## Activity
Return each line in the records below that includes "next".

(Supplied material Opens)

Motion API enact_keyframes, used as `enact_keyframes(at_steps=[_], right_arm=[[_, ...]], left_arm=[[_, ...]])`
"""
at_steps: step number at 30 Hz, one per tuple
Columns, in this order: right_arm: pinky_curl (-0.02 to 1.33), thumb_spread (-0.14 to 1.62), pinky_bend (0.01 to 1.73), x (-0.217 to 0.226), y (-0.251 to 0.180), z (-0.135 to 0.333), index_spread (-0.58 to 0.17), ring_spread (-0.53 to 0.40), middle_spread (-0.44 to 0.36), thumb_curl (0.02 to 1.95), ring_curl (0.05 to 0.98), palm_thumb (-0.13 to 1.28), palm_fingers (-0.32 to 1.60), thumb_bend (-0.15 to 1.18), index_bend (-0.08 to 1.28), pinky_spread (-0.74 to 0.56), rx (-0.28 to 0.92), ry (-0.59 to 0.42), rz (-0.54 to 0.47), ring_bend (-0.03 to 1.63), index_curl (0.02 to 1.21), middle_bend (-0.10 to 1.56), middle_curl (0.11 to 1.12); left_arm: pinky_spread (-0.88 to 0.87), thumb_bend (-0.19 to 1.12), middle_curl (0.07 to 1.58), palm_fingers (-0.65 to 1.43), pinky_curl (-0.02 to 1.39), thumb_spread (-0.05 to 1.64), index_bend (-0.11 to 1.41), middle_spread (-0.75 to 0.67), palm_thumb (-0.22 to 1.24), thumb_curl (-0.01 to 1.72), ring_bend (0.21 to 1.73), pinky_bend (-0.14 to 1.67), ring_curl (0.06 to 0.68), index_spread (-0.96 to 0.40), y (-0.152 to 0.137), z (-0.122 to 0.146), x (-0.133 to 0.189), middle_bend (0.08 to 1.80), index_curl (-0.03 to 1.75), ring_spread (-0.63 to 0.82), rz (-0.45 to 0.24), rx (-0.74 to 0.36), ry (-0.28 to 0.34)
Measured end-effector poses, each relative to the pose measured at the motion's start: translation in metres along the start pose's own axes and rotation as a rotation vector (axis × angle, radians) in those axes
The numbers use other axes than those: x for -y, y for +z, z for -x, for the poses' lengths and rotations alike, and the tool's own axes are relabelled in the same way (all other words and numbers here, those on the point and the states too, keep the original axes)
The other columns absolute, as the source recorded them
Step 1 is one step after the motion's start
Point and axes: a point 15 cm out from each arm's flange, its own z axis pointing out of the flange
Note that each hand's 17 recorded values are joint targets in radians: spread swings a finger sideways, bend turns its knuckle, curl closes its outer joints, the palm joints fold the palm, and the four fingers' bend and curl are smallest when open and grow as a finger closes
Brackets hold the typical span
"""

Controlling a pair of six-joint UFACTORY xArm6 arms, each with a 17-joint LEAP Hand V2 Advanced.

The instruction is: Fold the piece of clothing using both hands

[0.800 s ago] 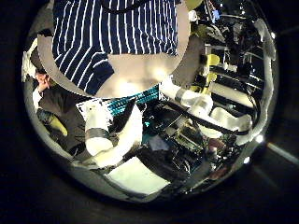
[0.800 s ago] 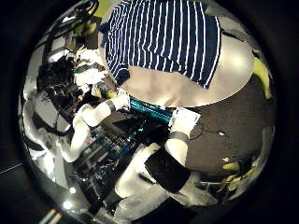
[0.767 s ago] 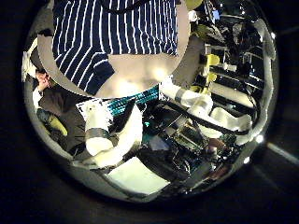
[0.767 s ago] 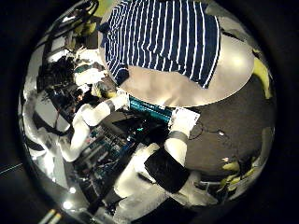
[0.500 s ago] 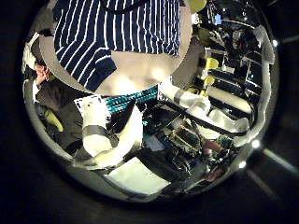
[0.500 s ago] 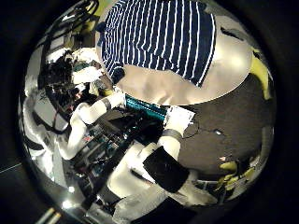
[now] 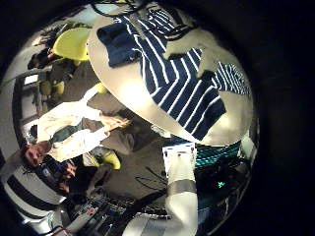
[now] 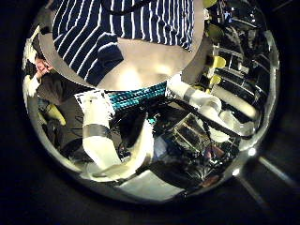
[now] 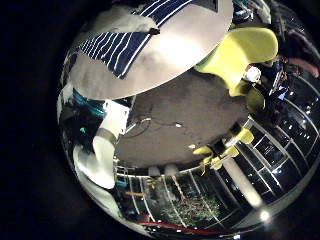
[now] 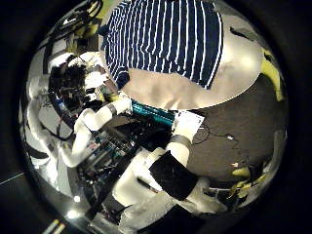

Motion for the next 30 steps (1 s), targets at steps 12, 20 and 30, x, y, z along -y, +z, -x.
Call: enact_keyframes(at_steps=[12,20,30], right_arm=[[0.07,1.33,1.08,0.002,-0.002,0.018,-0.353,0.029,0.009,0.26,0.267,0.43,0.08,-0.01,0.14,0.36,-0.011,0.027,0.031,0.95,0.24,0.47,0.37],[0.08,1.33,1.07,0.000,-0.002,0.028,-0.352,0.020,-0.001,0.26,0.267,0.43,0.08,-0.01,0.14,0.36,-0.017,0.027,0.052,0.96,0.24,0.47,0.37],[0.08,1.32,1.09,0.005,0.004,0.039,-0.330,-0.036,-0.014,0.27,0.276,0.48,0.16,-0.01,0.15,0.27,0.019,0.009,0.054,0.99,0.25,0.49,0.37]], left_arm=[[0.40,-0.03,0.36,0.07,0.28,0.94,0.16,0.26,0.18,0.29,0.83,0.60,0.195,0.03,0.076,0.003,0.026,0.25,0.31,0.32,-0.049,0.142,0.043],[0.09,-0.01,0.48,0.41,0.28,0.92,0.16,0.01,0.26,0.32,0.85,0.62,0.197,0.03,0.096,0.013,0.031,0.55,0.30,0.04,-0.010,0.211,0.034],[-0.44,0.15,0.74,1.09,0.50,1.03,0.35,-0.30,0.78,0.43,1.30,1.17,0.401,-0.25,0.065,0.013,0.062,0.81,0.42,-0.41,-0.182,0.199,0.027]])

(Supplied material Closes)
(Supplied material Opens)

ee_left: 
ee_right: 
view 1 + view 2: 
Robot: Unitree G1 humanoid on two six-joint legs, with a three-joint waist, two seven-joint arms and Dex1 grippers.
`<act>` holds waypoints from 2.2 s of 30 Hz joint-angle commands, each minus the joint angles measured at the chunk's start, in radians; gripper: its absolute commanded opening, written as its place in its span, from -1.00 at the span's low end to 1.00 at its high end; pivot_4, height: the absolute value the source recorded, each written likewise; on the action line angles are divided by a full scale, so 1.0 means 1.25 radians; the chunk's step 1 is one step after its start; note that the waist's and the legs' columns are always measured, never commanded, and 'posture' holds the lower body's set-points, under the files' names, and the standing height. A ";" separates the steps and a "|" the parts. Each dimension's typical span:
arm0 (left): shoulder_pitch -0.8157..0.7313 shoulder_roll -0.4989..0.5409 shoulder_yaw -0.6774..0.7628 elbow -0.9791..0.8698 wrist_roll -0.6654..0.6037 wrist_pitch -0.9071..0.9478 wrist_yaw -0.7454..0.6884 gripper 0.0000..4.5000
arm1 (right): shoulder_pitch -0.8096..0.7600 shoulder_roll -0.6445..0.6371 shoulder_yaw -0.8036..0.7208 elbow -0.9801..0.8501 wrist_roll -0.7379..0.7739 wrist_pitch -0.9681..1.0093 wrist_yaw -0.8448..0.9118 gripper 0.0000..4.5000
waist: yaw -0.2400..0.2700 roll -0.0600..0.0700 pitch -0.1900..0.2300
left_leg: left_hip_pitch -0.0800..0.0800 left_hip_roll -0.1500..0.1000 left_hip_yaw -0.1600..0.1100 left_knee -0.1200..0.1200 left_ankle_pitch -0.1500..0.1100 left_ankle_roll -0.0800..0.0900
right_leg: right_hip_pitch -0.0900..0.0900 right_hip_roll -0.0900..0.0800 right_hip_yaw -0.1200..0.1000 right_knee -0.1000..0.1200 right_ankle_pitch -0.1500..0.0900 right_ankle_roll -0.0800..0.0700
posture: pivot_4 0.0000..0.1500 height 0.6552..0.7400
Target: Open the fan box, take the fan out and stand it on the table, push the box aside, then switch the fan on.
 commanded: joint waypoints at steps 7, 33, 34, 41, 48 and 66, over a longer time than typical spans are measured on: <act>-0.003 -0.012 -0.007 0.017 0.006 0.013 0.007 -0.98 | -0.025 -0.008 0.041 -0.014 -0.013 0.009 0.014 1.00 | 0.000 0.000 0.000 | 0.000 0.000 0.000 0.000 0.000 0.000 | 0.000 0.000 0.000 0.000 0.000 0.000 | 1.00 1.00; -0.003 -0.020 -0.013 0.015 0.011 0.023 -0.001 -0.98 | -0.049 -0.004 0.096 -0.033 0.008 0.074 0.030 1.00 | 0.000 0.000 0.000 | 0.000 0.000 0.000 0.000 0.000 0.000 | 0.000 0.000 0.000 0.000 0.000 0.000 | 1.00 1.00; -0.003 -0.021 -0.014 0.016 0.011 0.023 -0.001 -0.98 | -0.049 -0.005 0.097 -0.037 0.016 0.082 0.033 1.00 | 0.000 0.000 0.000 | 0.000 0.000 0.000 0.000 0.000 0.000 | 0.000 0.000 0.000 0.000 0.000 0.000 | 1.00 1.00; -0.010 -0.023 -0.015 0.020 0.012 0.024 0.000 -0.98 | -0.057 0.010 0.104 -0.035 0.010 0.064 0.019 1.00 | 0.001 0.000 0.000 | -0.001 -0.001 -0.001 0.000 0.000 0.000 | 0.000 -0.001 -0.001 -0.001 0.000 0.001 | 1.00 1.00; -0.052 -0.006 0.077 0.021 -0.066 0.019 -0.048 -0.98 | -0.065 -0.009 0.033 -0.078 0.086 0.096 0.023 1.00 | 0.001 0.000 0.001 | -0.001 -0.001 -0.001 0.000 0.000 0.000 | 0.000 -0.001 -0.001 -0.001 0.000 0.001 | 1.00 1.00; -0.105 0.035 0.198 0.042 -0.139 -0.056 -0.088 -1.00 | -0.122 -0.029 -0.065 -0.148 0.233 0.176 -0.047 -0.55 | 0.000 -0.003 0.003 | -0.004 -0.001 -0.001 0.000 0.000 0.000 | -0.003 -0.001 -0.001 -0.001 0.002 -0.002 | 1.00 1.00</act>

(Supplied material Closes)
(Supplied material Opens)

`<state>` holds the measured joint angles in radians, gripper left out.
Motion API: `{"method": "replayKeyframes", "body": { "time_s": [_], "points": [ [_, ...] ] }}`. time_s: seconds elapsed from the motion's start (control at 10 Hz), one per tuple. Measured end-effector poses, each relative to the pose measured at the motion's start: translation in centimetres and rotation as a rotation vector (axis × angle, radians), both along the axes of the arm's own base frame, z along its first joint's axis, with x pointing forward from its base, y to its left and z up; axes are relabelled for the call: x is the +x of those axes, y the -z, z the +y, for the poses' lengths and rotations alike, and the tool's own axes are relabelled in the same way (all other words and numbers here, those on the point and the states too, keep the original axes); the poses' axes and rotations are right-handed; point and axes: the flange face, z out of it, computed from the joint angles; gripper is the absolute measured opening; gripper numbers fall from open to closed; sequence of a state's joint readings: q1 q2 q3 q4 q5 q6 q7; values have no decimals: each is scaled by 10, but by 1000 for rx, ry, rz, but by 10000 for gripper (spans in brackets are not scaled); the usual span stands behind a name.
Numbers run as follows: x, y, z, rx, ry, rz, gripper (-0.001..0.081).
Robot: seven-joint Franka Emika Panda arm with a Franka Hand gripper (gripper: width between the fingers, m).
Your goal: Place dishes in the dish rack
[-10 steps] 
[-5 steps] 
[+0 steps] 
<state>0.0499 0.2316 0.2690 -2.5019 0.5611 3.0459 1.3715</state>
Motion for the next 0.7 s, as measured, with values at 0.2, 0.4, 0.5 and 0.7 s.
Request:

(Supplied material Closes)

## Response
Motion for the next 30 steps (1 s), targets at steps 12, 20 and 30, x, y, z along -y, +z, -x.
Motion for the next 0.7 s, as measured, with values at 0.2, 0.4, 0.5 and 0.7 s.

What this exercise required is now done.